Comments? I’d love to hear.

 

 





1. One factor that makes the relevant questions difficult to discuss is that the pair, “good-bad,” does not seem to articulate an exhaustive contrast, while the pair, “meaningful-meaningless,” does. Between “good” and “bad,” there might be something that is neutral, neither good nor bad, but there does not (to my ear, at any rate) seem to be any similar alternative to a life’s being either meaningful or meaningless. For the purposes of the present paper, I shall stipulate that I will be taking “good” to be equivalent to (just) “not-bad.” This shouldn’t substantively affect the subsequent discussion since we are concerned with the relation between a life’s being bad and its being meaningless, not with whether a life might be meaningful if it is neither good nor bad.

2. This qualification should be added to each of the other characterizations of welfare as well. I do not mean any of the characterizations of welfare (or all of them together) to be an adequate definition. Rather, I am trying to indicate the neighborhood in which the relevant considerations lie.

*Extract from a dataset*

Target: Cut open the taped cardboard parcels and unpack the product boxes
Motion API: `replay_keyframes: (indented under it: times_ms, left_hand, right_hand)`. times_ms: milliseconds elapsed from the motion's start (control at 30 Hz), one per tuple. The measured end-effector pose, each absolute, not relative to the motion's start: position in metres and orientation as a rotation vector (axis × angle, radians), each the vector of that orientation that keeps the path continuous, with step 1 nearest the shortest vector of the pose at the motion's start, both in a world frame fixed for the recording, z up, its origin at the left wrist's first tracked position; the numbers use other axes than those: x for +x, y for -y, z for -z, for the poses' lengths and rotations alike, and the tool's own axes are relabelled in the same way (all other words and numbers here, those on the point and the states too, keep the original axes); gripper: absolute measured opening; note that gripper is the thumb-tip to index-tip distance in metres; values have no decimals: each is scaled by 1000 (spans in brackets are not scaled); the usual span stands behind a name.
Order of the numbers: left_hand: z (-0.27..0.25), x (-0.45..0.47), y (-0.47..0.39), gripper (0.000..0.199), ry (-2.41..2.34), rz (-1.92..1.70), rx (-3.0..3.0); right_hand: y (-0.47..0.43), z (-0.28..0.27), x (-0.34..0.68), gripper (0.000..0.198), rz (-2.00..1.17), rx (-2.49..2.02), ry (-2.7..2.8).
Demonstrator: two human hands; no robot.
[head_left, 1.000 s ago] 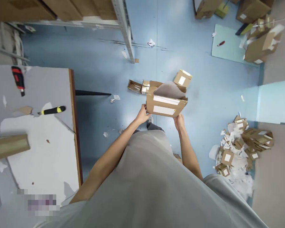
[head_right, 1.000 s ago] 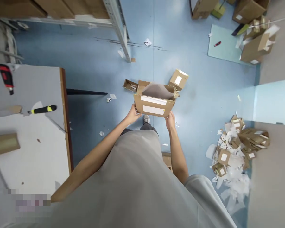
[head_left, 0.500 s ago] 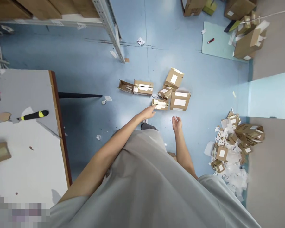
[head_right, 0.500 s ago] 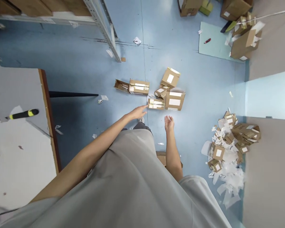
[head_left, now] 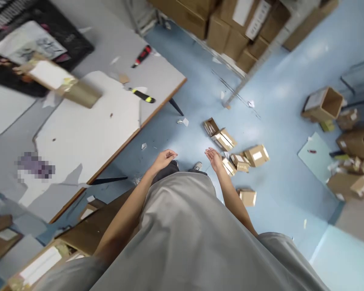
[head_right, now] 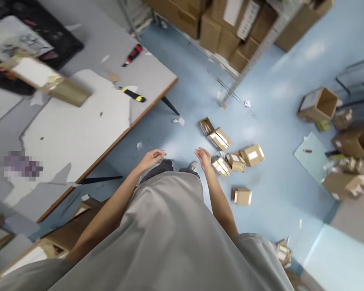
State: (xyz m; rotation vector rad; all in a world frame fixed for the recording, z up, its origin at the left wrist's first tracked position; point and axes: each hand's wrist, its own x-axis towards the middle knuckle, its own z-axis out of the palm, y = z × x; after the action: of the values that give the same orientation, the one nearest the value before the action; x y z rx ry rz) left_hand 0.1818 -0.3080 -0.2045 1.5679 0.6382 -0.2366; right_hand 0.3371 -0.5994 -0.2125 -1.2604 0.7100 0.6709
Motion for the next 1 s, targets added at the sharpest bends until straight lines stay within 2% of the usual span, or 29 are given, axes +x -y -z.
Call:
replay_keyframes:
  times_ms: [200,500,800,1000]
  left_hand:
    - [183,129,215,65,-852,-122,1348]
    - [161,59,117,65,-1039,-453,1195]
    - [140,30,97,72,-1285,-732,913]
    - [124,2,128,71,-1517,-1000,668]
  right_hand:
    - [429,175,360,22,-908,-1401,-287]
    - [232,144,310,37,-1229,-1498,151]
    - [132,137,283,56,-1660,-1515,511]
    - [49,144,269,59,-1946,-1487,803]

3. If it is going to be true for everyone that life is bad, I suspect that will require that one have or assume an objectivist account of what makes a person’s life go well. If welfare is simply, as subjectivists think, some function of one’s desires, beliefs, etc., then it will be hard to deal with the case of those who believe their lives are going well. We will need to say they are somehow deceived or self-deceived in thinking their lives are going well and that that deceived state is itself bad even if it does not (or would not) disturb them to know the facts or inferences with respect to which it is alleged that they are deceived.

4. I assume that the relations we are interested in are intensional rather than extensional. If there were, say, a perfect extensional correlation between bad and meaningless lives, that would not tell us whether a bad life could be meaningful.

5. I have confined myself to speaking of the possible relations between badness and meaninglessness. With appropriate changes, these could be converted into descriptions of possible relations between goodness and meaningfulness, etc.

6. This kind of relation would hold if a sufficient but not necessary condition for one of the pair (badness-meaninglessness) were also a sufficient but not necessary condition for the other while it is also the case that there is some sufficient condition for one which is not a sufficient condition for the other. Suppose, for example, that ill-health were a sufficient but not necessary condition for one’s life to be bad and also sufficient but not necessary for one’s life to be meaningless, while friendlessness is sufficient for one’s life to be bad but not sufficient for it to be meaningless. Then, some lives would be bad and meaningless, some bad and not meaningless, some meaningless and not bad. However, this is not equivalent to saying that the two are (intensionally) disjoint because some inferences would be possible from one to the other: if it was known that a person's life was bad in a way that included ill-health, we could infer that her life was also meaningless.

7. I am omitting the possibility that either “bad” or “meaningless” is cognitively empty in a sense that implies that the term can neither be truly predicated nor denied of lives.

8. How can we proceed, though? I see no way but to rely on intuitions about badness and meaninglessness – and I fear I haven’t got a sufficiently rich supply!